Chatib Basri, Menteri Keuangan berpendapat, transaksi non tunai lebih aman. Tidak perlu cemas bepergian karena tidak membawa bergepok-gepok uang. “Bayangkan saja, kalau bawa uang Rp 100 miliar, kan harus pakai mobil. Dari sisi keamanan, non tunai, tidak perlu melibatkan banyak satpam,” kata Chatib.
Kemudian lebih efisien. “Mencetak uang itu biayanya mahal,” ujar Chatib. Terakhir, meminimalisir risiko tindak pidana. “Jarang sekali aktivitas menyuap orang itu pakai aktivitas non tunai. Itu yang selalu jadi concern KPK (Komisi Pemberantasan Korupsi), PPATK (Pusat Pelaporan dan Analisis Transaksi Keuangan),” jelas Chatib.
Transaksi non tunai atau electronic money (e-money) juga akan berdampak pada efisiensi nasional, transparansi dana, akuntabel, dan mengurangi kebocoran dana. “‘Jika diganti dengan e-money maka akan efektif mengurangi penyelewengan dana yang umumnya terjadi selama ini,” ungkapnya.
Secara pribadi Senior Vice President Electronic Banking Bank Mandiri, Rahmat Broto Triaji mengatakan, transaksi menggunakan uang kartal dinilai rumit. “Uang tunai itu musuhnya bank, karena susah ngitungnya. Maka kita terus kurangi peran dari uang tunai,” katanya. Sementara itu, General Manager Credit Card Division BRI, Mohamad Helmi mengatakan, perbankan lebih suka jika masyarakat memilih menggunakan transaksi non-tunai. “Cash-less society ini bukan menyingkirkan uang tunai. Karena kita ingin lebih efisien,” kata Helmi.

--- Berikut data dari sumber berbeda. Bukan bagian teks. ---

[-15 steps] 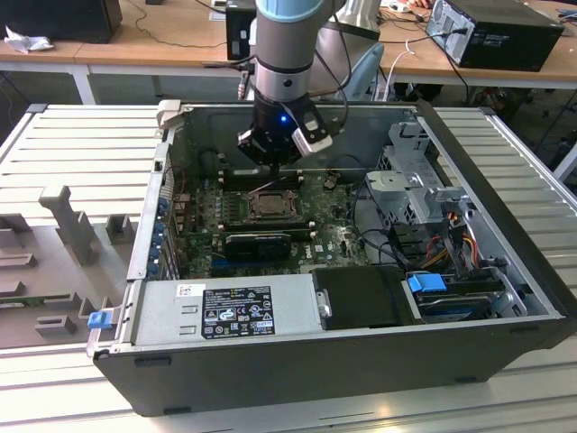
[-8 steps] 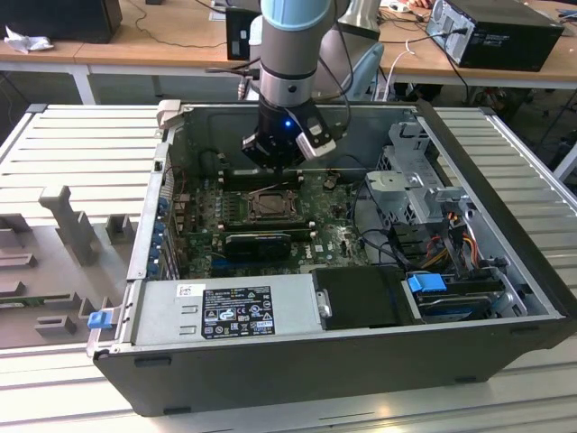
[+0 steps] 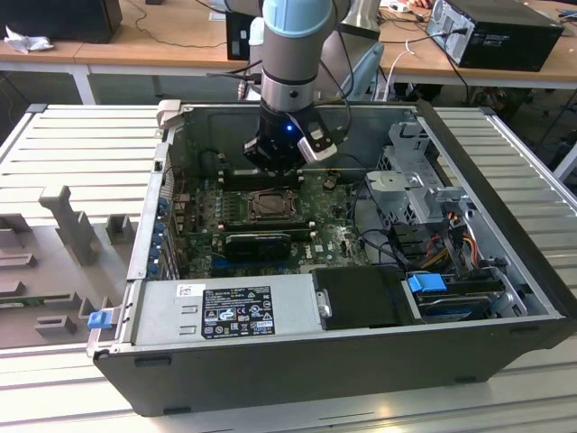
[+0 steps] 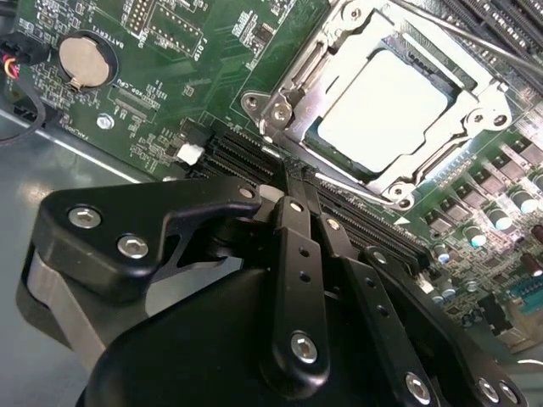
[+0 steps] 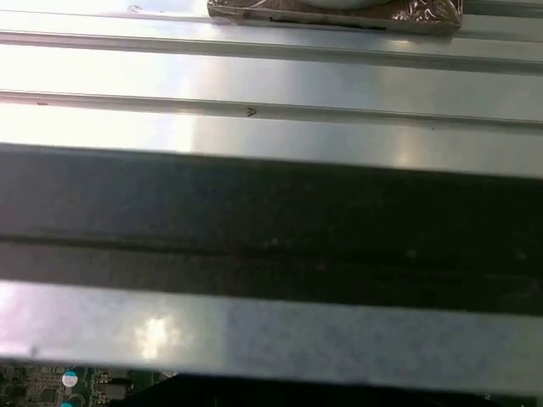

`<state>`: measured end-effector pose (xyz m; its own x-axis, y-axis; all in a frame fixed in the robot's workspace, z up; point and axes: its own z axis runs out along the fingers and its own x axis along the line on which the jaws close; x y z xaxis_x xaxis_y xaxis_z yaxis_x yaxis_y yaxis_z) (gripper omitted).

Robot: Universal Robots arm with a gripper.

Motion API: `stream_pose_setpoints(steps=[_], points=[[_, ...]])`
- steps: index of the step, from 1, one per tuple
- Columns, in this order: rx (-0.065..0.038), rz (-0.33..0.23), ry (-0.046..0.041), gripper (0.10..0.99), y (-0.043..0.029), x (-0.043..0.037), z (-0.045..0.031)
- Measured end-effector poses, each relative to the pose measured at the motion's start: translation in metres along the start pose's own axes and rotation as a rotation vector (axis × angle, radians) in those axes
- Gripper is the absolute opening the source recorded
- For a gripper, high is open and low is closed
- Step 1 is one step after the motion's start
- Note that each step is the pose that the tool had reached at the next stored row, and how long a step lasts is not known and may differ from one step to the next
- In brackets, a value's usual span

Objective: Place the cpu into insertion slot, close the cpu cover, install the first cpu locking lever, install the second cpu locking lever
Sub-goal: 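Install the first cpu locking lever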

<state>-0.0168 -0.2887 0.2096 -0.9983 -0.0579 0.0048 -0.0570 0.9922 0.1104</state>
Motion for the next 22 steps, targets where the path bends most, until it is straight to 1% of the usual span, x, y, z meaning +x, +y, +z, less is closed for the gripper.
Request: stream_pose_setpoints(steps=[3, 8, 13, 14, 18, 19, 22], points=[[0.000, 0.000, 0.0001, 0.106, -0.0005, -0.0016, 0.0012], [0.000, 0.000, 0.0000, 0.106, 0.0009, -0.0021, 0.0034], [0.011, 0.000, 0.0006, 0.106, 0.0023, -0.0022, 0.0051], [0.015, 0.000, 0.0009, 0.106, 0.0026, -0.0022, 0.0053], [0.027, 0.000, 0.0016, 0.106, 0.0027, -0.0022, 0.0055], [0.029, 0.000, 0.0018, 0.106, 0.0027, -0.0022, 0.0054], [0.029, 0.000, 0.0016, 0.106, 0.0029, -0.0022, 0.0042]])
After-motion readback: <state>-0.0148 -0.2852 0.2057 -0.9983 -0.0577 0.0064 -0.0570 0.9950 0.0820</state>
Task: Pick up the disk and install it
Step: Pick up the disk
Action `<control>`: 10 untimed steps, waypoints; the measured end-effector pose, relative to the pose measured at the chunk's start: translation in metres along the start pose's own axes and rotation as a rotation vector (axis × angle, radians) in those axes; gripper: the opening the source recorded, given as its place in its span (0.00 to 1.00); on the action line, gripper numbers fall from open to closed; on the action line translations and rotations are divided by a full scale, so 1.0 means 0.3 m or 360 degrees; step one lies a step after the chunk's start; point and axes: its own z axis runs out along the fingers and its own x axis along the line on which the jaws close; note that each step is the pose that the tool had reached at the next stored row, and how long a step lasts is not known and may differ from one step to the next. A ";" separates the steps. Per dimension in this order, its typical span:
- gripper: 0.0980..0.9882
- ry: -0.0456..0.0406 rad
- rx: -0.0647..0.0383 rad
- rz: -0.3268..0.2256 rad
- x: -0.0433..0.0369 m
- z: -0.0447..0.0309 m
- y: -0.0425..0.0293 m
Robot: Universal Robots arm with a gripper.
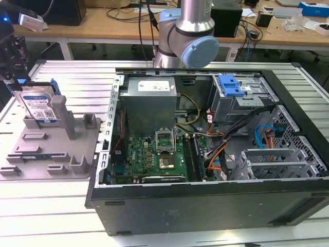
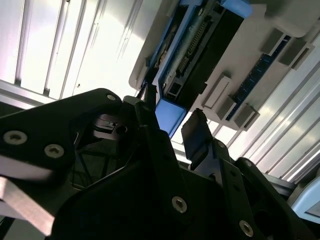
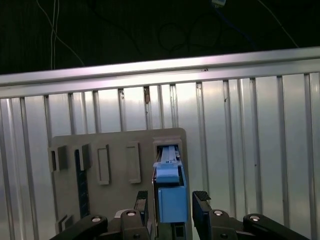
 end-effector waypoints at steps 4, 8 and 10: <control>0.43 0.0000 0.0000 0.0000 -0.001 0.008 0.000; 0.43 0.0000 0.0000 0.0000 -0.001 0.017 0.000; 0.43 0.0000 0.0000 0.0000 -0.001 0.021 0.001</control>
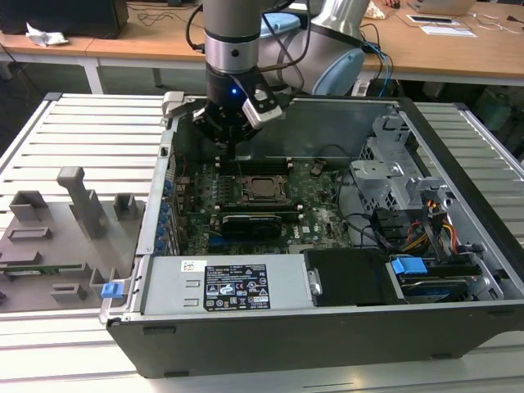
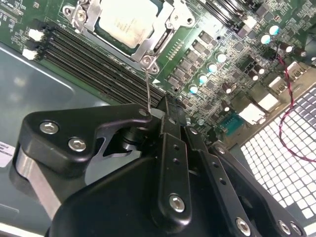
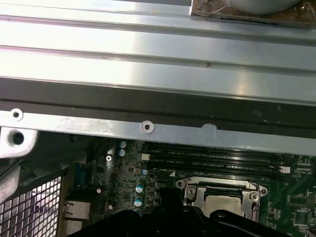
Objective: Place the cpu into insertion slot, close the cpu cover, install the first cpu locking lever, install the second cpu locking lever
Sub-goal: 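Install the first cpu locking lever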
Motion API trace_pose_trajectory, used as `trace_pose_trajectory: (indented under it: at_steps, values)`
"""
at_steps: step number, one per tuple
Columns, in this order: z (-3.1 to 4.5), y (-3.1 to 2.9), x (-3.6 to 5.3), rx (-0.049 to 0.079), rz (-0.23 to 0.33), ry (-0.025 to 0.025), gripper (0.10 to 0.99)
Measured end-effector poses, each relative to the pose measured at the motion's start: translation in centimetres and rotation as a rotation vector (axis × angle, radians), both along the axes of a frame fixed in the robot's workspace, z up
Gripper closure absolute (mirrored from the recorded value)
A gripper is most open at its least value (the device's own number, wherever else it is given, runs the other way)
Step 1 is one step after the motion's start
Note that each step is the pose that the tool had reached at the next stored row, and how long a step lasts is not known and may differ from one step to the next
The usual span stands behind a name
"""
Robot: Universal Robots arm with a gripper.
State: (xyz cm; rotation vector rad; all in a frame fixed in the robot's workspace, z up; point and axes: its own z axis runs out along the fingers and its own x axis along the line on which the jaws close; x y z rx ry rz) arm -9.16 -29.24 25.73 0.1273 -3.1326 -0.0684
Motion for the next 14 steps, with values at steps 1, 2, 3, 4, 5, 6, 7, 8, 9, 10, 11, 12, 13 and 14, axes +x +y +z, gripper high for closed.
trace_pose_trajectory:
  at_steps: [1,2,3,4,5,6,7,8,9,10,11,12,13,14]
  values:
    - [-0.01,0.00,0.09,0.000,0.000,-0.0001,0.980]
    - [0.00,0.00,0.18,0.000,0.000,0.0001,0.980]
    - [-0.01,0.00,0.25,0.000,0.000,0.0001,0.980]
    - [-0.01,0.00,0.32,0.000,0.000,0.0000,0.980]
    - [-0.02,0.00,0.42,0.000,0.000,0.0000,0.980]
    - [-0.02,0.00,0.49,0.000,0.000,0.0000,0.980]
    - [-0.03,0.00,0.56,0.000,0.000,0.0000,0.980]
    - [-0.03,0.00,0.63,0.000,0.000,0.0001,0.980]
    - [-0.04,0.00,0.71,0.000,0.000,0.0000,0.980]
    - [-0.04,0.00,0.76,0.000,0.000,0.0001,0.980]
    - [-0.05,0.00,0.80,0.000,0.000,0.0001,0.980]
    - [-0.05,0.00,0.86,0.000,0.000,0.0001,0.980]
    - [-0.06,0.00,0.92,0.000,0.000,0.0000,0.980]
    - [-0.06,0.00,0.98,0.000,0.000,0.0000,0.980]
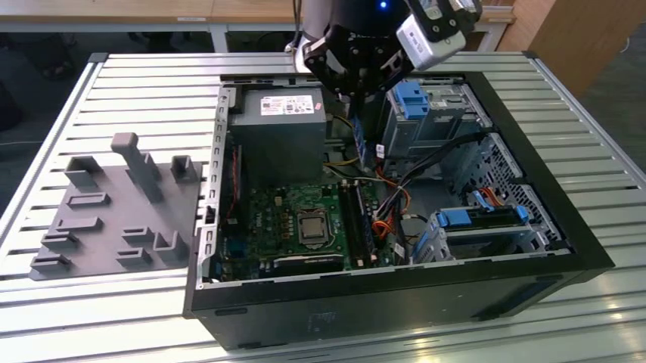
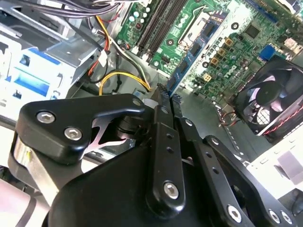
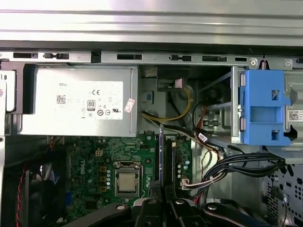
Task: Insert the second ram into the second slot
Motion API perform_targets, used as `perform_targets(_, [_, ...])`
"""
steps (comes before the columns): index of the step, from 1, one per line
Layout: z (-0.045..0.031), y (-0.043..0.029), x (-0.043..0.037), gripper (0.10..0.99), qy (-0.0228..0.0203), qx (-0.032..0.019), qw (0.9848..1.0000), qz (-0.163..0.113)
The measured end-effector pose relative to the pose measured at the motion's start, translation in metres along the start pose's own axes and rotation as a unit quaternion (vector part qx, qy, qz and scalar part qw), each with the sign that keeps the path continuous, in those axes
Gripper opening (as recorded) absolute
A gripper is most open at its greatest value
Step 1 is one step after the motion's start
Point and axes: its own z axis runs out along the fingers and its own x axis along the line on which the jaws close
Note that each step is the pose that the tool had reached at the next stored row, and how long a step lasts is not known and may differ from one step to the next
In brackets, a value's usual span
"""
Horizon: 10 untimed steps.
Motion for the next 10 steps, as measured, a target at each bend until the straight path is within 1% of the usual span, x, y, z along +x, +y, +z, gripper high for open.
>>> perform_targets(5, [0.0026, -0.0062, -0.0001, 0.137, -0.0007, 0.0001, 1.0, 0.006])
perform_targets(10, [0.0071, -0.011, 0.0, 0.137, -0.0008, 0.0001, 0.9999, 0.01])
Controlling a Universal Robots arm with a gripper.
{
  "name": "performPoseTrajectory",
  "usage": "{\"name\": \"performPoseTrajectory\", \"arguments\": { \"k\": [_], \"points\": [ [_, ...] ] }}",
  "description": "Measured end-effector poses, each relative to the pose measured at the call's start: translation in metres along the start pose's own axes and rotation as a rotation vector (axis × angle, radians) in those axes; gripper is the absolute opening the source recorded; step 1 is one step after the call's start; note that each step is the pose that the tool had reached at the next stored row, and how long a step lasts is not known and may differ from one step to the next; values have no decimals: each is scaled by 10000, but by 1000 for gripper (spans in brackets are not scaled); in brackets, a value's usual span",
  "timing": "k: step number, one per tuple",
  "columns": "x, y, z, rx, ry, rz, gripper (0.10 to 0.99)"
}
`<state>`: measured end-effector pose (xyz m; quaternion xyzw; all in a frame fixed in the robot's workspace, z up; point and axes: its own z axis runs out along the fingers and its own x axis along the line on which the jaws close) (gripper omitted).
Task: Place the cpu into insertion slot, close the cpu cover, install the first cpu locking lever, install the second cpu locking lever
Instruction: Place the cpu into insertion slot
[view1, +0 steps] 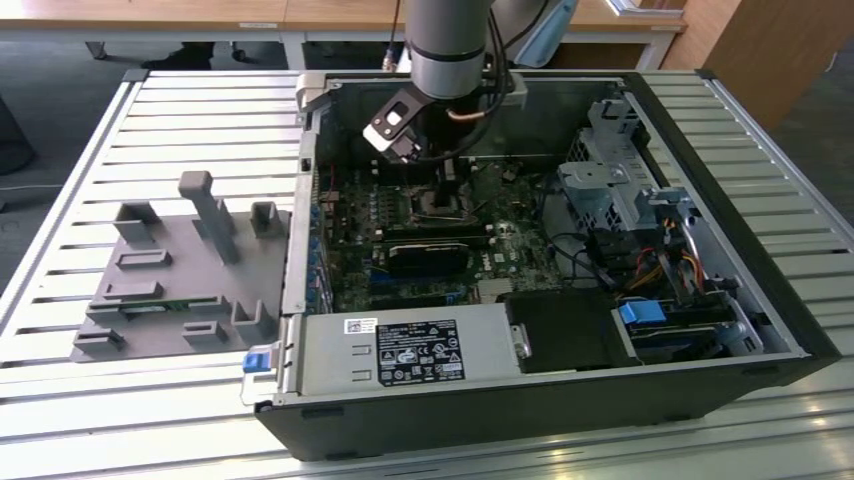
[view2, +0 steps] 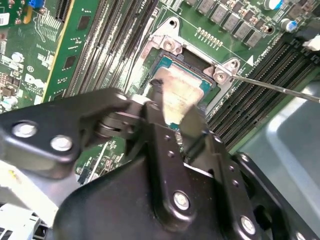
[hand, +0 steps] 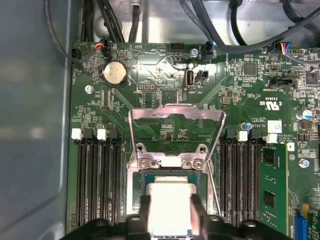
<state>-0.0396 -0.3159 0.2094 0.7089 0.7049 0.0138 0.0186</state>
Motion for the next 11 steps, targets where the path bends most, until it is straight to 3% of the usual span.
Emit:
{"name": "performPoseTrajectory", "arguments": {
  "k": [1, 4, 7, 8, 11],
  "points": [
    [0, 2, -7, 19, 0, -1, 416],
    [0, 2, -22, 39, 0, 1, 243],
    [0, 3, -30, 39, 1, 0, 184],
    [0, 3, -33, 39, 1, 0, 122],
    [0, 4, -44, 40, 0, 0, 122]
  ]
}}
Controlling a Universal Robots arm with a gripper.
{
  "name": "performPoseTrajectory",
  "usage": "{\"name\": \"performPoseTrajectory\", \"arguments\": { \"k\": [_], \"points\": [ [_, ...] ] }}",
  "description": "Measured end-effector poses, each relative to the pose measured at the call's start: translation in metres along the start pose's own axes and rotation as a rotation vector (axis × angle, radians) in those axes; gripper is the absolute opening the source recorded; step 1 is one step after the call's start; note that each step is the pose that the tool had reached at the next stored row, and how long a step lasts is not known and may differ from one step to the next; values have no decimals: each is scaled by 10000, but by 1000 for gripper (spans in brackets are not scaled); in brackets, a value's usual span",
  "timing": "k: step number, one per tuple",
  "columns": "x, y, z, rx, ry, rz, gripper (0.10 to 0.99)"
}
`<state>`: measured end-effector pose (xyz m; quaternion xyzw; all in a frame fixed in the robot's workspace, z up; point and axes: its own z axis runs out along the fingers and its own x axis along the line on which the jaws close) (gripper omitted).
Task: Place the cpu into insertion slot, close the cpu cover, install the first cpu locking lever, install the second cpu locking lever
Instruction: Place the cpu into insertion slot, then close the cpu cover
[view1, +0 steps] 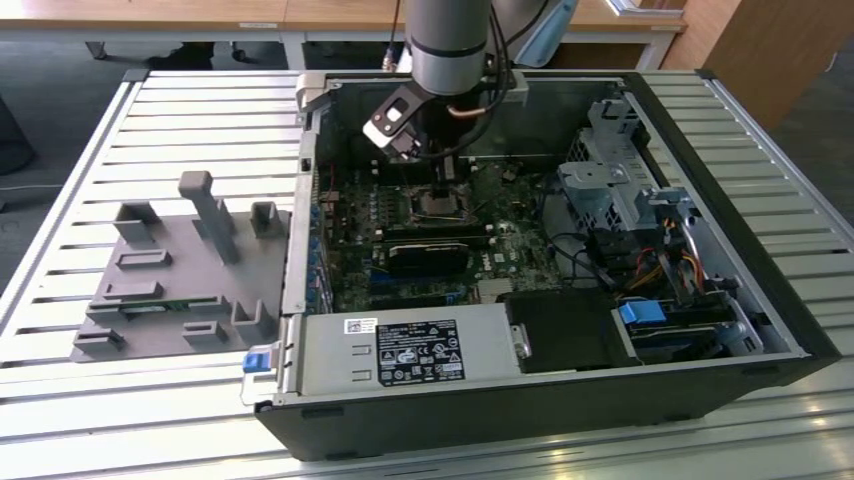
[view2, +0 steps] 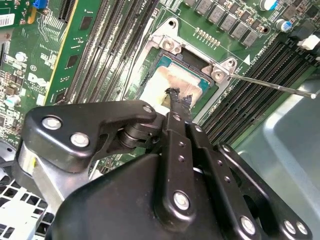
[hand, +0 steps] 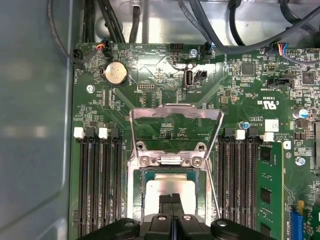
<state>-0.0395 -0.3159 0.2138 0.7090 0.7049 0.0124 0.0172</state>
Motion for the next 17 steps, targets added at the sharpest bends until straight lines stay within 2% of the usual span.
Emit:
{"name": "performPoseTrajectory", "arguments": {
  "k": [11, 14, 17],
  "points": [
    [0, 2, -39, 0, -3, -1, 122],
    [-1, 4, -78, -1, -8, -1, 122],
    [-1, 7, -154, -2, -13, -1, 122]
  ]
}}
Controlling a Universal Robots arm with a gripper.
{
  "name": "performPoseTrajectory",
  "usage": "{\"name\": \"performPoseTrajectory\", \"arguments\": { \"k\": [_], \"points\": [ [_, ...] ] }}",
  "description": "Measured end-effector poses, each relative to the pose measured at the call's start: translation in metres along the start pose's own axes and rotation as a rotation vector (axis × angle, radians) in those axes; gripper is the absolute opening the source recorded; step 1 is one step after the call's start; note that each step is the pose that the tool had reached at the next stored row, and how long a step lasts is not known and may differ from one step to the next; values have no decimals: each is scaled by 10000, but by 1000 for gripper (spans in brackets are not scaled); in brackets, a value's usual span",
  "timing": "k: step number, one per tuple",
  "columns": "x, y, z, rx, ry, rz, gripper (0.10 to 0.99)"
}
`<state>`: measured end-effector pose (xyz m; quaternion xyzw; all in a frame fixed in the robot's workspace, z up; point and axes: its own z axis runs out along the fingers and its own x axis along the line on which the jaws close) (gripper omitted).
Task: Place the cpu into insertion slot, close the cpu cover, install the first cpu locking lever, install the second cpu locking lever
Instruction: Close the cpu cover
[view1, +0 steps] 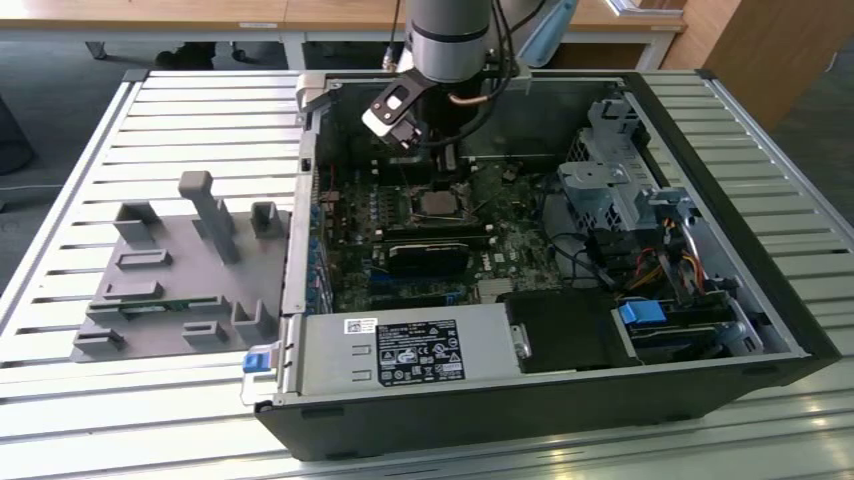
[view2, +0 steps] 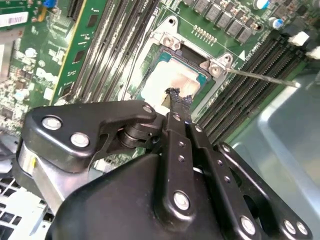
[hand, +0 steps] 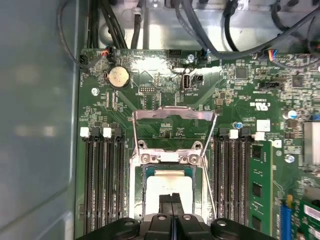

Kewajiban non cash transaction pertama kali diterapkan pada rekanan Pemprov DKI Jakarta, setelah September 2013 Ketua Badan Pemeriksa Keuangan (BPK) Hadi Poernomo mengimbau Pemprov DKI menerapkan non cash transaction. Tak lama setelah imbauan tersebut, Pemprov DKI Jakarta mewajibkan seluruh rekanannya melakukan transaksi non tunai melalui bank. Dengan demikian, DKI Jakarta menjadi provinsi pertama yang menerapkan e-audit secara penuh, sekaligus kewajiban transaksi non tunai.
Data BI mencatat, potensi pengembangan uang elektronik untuk sektor transportasi di Jakarta bisa mencapai Rp 23,4 triliun per tahun. Dengan adanya GNNT, BI berharap, transaksi non tunai bisa menyumbang 1,8 persen terhadap produk domestik bruto (PDB) yang saat ini sebesar Rp 8.241,86 triliun. Selain meningkatkan transparansi dan akuntabilitas keuangan negara, penerapan transaksi nontunai mampu berkontribusi terhadap penerimaan pajak. Data dari transaksi nontunai dapat digunakan pemerintah dalam menggali potensi penerimaan.
Namun yang perlu diingat, maraknya penggunaan uang elektronik tidak akan serta merta menghilangkan peran uang kartal. Meski baru-baru ini muncul bitcoin, uang virtual, beberapa ahli meragukan transaksi non tunai akan melenyapkan uang kartal. “Seperti halnya cek, kartu debit, kartu kredit dan bitcoin tidak akan mengakhiri kebutuhan kita akan uang tunai,” kata Jeffery Born, profesor keuangan di Northeastern University D’Amore-McKim School of Business. Born juga mengatakan, kenyamanan transaksi elektronik tidak selalu memenuhi kebutuhan kedua belah pihak. Ketika kita membayar dengan uang tunai, tak seorang pun harus tahu siapa kita. Berbeda dengan transaksi elektronik dimana identitas pengirim dan penerima akan lebih mudah dilacak. Kondisi ini tentu tidak menguntungkan bagi mereka yang ingin privasi terjaga saat membeli. Inilah alasan mengapa uang tunai tidak akan mati.